Big Data // Big Data Analytics
Commentary
3/31/2014
09:06 AM
Ron Bodkin
Ron Bodkin
Commentary
Connect Directly
RSS
E-Mail
50%
50%

Big Data Forces IT & Business To Get In Sync

Data that benefits the company will slip through the cracks if IT and business groups don't bury the hatchet.

When Steve Phillpott took over as CIO at HGST (formerly Hitachi Global Storage Technologies) in February 2013 he quickly identified a number of important initiatives for IT to create value at the company. One item at the top of the list was to radically improve how development, quality, and manufacturing operations used the vast data produced during the creation and servicing of hard drives.

What quickly emerged during this process was the fact that there would need to be close collaboration between IT and the business to achieve big data results.

Building a roadmap to capitalize on "big data" provides an opportunity for business and technology leaders to come together, thereby avoiding a common challenge played out in many organizations: the estrangement of IT and business groups.

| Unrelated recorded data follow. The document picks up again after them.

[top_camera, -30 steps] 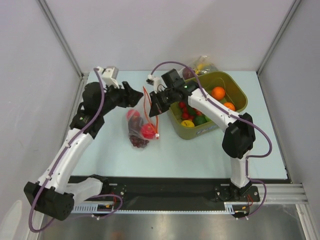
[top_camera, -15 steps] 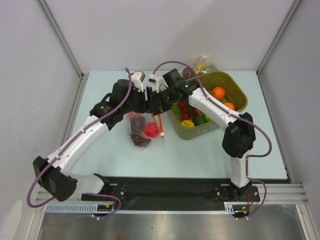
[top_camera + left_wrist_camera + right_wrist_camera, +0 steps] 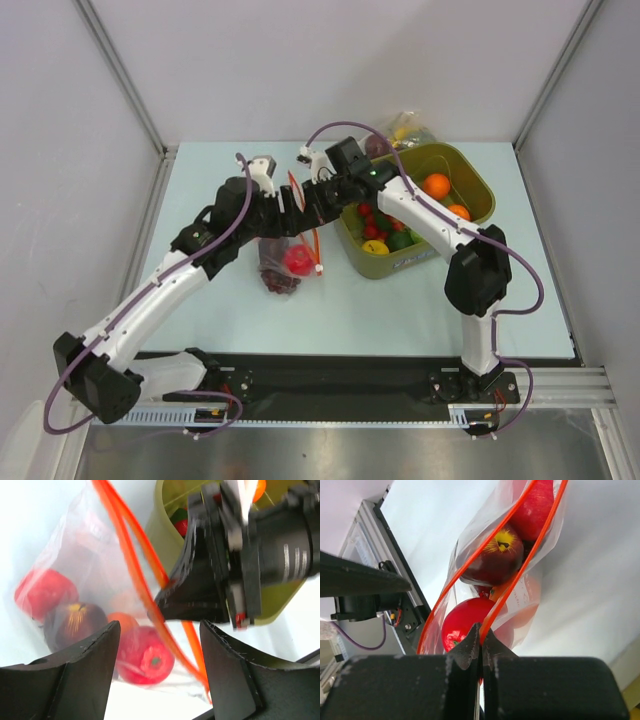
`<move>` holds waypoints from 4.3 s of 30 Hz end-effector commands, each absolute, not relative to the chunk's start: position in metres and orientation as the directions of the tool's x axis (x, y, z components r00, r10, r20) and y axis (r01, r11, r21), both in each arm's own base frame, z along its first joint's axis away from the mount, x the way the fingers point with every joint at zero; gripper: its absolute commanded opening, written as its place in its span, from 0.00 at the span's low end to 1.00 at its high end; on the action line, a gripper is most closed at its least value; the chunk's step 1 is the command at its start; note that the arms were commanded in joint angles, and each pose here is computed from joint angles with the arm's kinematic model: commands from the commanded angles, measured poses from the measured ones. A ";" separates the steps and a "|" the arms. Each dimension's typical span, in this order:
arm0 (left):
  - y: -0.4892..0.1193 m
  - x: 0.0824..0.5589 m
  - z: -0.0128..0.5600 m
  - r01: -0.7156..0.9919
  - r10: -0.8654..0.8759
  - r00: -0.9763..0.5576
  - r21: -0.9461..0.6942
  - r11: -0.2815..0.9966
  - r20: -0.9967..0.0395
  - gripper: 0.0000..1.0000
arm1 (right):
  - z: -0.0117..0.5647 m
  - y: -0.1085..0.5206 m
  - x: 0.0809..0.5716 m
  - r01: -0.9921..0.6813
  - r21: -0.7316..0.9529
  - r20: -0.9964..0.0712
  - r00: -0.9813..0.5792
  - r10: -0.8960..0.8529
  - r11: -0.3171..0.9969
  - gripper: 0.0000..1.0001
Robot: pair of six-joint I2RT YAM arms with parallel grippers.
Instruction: Open the zip-top bag and remove the fake food
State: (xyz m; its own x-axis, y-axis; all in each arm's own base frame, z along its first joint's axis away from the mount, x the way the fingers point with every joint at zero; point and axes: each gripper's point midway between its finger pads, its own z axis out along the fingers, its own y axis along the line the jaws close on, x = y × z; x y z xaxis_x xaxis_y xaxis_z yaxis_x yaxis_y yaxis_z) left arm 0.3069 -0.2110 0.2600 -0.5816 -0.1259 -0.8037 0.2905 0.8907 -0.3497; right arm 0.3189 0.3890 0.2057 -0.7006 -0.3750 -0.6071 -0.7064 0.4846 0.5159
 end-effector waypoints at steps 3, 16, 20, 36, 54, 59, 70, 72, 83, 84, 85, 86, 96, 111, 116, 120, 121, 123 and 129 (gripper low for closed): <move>-0.213 0.303 0.287 0.351 -0.198 -0.484 -0.396 0.849 -0.853 0.71 | 0.245 0.389 0.322 -0.725 0.540 -0.671 -0.677 -0.302 0.427 0.00; -0.209 0.319 0.249 0.243 -0.140 -0.584 -0.337 0.910 -0.800 0.70 | 0.244 0.388 0.320 -0.729 0.537 -0.672 -0.674 -0.307 0.425 0.00; -0.201 0.318 0.241 0.213 -0.121 -0.599 -0.302 0.929 -0.792 0.55 | 0.243 0.387 0.322 -0.727 0.537 -0.672 -0.675 -0.304 0.427 0.00; -0.152 0.313 0.268 0.104 -0.027 -0.589 -0.109 0.989 -0.808 0.01 | 0.233 0.333 0.367 -0.623 0.420 -0.666 -0.706 -0.242 0.660 0.00; -0.174 0.311 0.251 0.136 -0.091 -0.617 -0.220 0.966 -0.782 0.00 | 0.272 0.333 0.372 -0.620 0.404 -0.699 -0.684 -0.211 0.672 0.37; -0.188 0.311 0.258 0.181 -0.113 -0.612 -0.277 0.944 -0.783 0.00 | 0.316 0.346 0.354 -0.692 0.375 -0.772 -0.602 -0.206 0.617 0.60; -0.189 0.304 0.258 0.202 -0.117 -0.614 -0.299 0.933 -0.781 0.00 | 0.302 0.397 0.313 -0.772 0.441 -0.747 -0.599 -0.290 0.459 0.60; -0.190 0.302 0.260 0.210 -0.120 -0.609 -0.306 0.929 -0.784 0.00 | 0.291 0.400 0.311 -0.766 0.451 -0.728 -0.613 -0.307 0.459 0.60; -0.184 0.293 0.250 0.205 -0.110 -0.623 -0.297 0.933 -0.775 0.00 | 0.222 0.394 0.309 -0.718 0.442 -0.651 -0.669 -0.359 0.538 0.60; -0.185 0.292 0.251 0.211 -0.112 -0.621 -0.302 0.930 -0.776 0.01 | 0.219 0.394 0.308 -0.725 0.434 -0.653 -0.662 -0.369 0.535 0.61; -0.185 0.292 0.250 0.214 -0.114 -0.620 -0.306 0.928 -0.776 0.00 | 0.214 0.395 0.305 -0.728 0.432 -0.646 -0.662 -0.380 0.533 0.64; -0.187 0.291 0.250 0.220 -0.118 -0.617 -0.314 0.923 -0.778 0.00 | 0.212 0.398 0.300 -0.736 0.429 -0.645 -0.656 -0.393 0.524 0.66; -0.188 0.289 0.248 0.219 -0.118 -0.630 -0.322 0.921 -0.767 0.00 | 0.178 0.401 0.280 -0.759 0.378 -0.620 -0.633 -0.464 0.530 0.85; -0.187 0.277 0.250 0.214 -0.148 -0.643 -0.362 0.907 -0.751 0.00 | 0.140 0.401 0.280 -0.740 0.328 -0.654 -0.626 -0.424 0.587 0.91; -0.183 0.273 0.238 0.198 -0.146 -0.662 -0.360 0.912 -0.735 0.00 | 0.147 0.398 0.282 -0.736 0.314 -0.673 -0.618 -0.406 0.600 0.66; -0.183 0.273 0.231 0.195 -0.133 -0.672 -0.348 0.917 -0.728 0.00 | 0.172 0.397 0.283 -0.748 0.305 -0.711 -0.591 -0.381 0.590 0.48; -0.185 0.273 0.232 0.202 -0.131 -0.674 -0.352 0.914 -0.727 0.00 | 0.179 0.396 0.281 -0.749 0.306 -0.717 -0.587 -0.375 0.588 0.47; -0.188 0.275 0.232 0.212 -0.123 -0.673 -0.349 0.913 -0.729 0.00 | 0.190 0.395 0.280 -0.749 0.310 -0.722 -0.586 -0.367 0.586 0.46; -0.189 0.282 0.232 0.218 -0.103 -0.670 -0.328 0.919 -0.735 0.01 | 0.221 0.391 0.278 -0.758 0.303 -0.748 -0.565 -0.349 0.578 0.43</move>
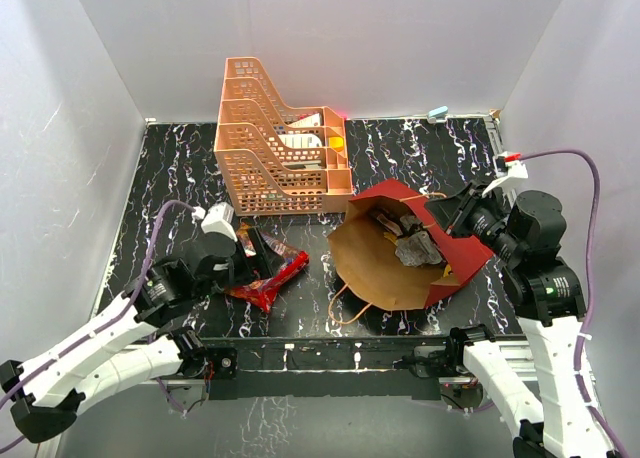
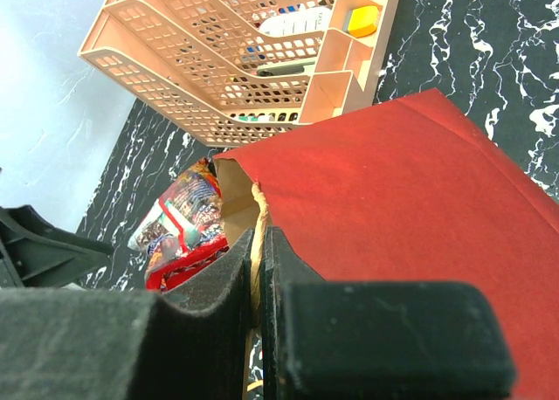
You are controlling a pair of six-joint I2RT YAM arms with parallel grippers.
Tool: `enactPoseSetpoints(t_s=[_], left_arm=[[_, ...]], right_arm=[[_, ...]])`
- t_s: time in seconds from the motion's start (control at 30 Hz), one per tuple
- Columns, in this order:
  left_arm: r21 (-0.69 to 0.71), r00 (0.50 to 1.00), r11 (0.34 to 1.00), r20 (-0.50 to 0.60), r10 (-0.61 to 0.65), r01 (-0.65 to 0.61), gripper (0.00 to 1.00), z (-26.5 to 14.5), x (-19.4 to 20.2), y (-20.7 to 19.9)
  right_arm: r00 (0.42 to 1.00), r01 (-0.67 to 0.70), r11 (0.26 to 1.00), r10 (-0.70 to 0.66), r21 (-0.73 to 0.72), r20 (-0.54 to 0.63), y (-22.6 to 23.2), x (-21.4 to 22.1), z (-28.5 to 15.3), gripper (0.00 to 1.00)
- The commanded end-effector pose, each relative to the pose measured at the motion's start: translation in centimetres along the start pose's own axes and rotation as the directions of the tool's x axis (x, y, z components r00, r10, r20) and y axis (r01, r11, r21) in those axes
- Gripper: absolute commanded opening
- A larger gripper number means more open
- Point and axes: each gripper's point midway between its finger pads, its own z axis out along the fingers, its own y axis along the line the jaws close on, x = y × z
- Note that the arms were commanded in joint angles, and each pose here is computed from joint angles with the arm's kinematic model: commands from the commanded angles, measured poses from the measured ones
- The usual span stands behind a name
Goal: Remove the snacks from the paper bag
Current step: Place the snack at the center of the board.
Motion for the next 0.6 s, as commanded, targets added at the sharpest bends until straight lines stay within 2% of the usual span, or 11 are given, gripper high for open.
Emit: enactPoseSetpoints(t_s=[0.0, 0.1, 0.17, 0.3, 0.4, 0.57], left_arm=[[-0.022, 0.985, 0.987, 0.059, 0.161, -0.159, 0.86, 0.0, -2.3, -0.6], [-0.038, 0.979, 0.98, 0.053, 0.199, -0.197, 0.87, 1.9, -2.7, -1.7], [-0.038, 0.977, 0.977, 0.025, 0.21, -0.209, 0.87, 3.9, -1.6, -1.7], [-0.077, 0.98, 0.977, -0.032, 0.197, -0.199, 0.87, 7.1, 1.5, 0.5], [-0.088, 0.982, 0.982, -0.106, 0.157, -0.167, 0.87, 8.6, 4.8, 2.7], [-0.068, 0.979, 0.997, -0.205, 0.02, -0.035, 0.87, 9.4, 9.9, 5.3]], right_arm=[[0.997, 0.041, 0.999, -0.038, -0.034, 0.072, 1.4, -2.2, -0.8, 0.07], [0.997, 0.036, 0.999, -0.033, -0.04, 0.072, 1.5, -2.2, -0.8, 0.07], [0.997, 0.034, 0.999, -0.032, -0.037, 0.067, 1.5, -2.2, -0.8, 0.07], [0.998, 0.026, 0.999, -0.024, -0.037, 0.064, 1.4, -1.9, -0.8, 0.07], [0.998, 0.02, 0.999, -0.018, -0.039, 0.062, 1.3, -1.5, -0.9, 0.07], [0.998, 0.016, 0.999, -0.015, -0.028, 0.056, 0.9, -1.1, -0.7, 0.07]])
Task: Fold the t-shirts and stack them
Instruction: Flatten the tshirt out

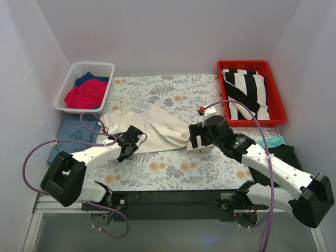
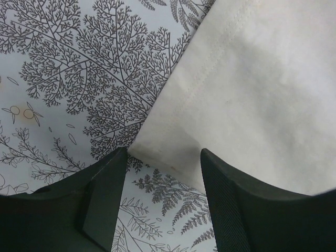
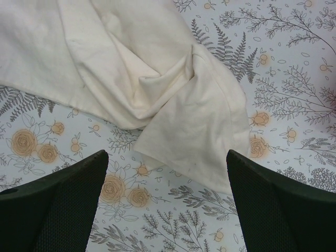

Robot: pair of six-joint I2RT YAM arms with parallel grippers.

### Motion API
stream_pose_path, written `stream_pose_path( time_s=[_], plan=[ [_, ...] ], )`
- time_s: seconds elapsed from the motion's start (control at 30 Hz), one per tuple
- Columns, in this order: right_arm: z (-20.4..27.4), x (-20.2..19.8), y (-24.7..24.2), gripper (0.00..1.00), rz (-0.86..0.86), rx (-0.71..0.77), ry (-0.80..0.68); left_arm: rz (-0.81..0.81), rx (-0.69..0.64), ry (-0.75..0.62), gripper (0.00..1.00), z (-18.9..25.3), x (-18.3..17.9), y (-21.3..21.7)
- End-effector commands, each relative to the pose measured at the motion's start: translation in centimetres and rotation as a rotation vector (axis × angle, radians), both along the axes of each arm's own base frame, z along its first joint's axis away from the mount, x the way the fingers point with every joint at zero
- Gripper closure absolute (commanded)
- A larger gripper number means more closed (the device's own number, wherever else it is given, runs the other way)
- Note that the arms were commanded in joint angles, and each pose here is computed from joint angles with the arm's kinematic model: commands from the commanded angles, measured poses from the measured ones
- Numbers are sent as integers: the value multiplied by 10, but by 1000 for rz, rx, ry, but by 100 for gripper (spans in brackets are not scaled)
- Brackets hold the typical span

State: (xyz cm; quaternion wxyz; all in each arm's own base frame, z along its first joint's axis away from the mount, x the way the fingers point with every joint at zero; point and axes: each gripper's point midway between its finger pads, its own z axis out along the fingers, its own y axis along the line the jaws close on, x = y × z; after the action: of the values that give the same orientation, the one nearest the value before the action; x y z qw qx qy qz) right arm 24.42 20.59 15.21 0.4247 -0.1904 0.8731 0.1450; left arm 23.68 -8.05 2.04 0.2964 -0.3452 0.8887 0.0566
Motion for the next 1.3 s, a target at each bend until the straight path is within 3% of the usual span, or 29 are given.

Working together, the teams at HGST identified and prioritized opportunities to use data about HGST's hard drives to improve yield, enhance testing, and better serve customers.

[Enterprises are starting to see the light on big data opportunities. Read Big Data Reaches Inflection Point]

To achieve the best results, the leadership team from HGST's business side approved a Big Data Platform (BDP) to serve each of these business groups with commitment from high up to support change, break down data silos, and to measure metrics of business impact.

Hadoop, the foundation of HGST's BDP, is particularly well suited to breaking through data silos. Traditional relational databases store their data in well-defined table structures, and therefore require detailed data modeling before a single row of data can be loaded. Hadoop, on the other hand, simply stores its data as files on its distributed file system, greatly streamlining the data loading process. With so much of HGST’s data coming from legacy databases, the Avro file format preserves the structure of the data -- and accounts for schema changes.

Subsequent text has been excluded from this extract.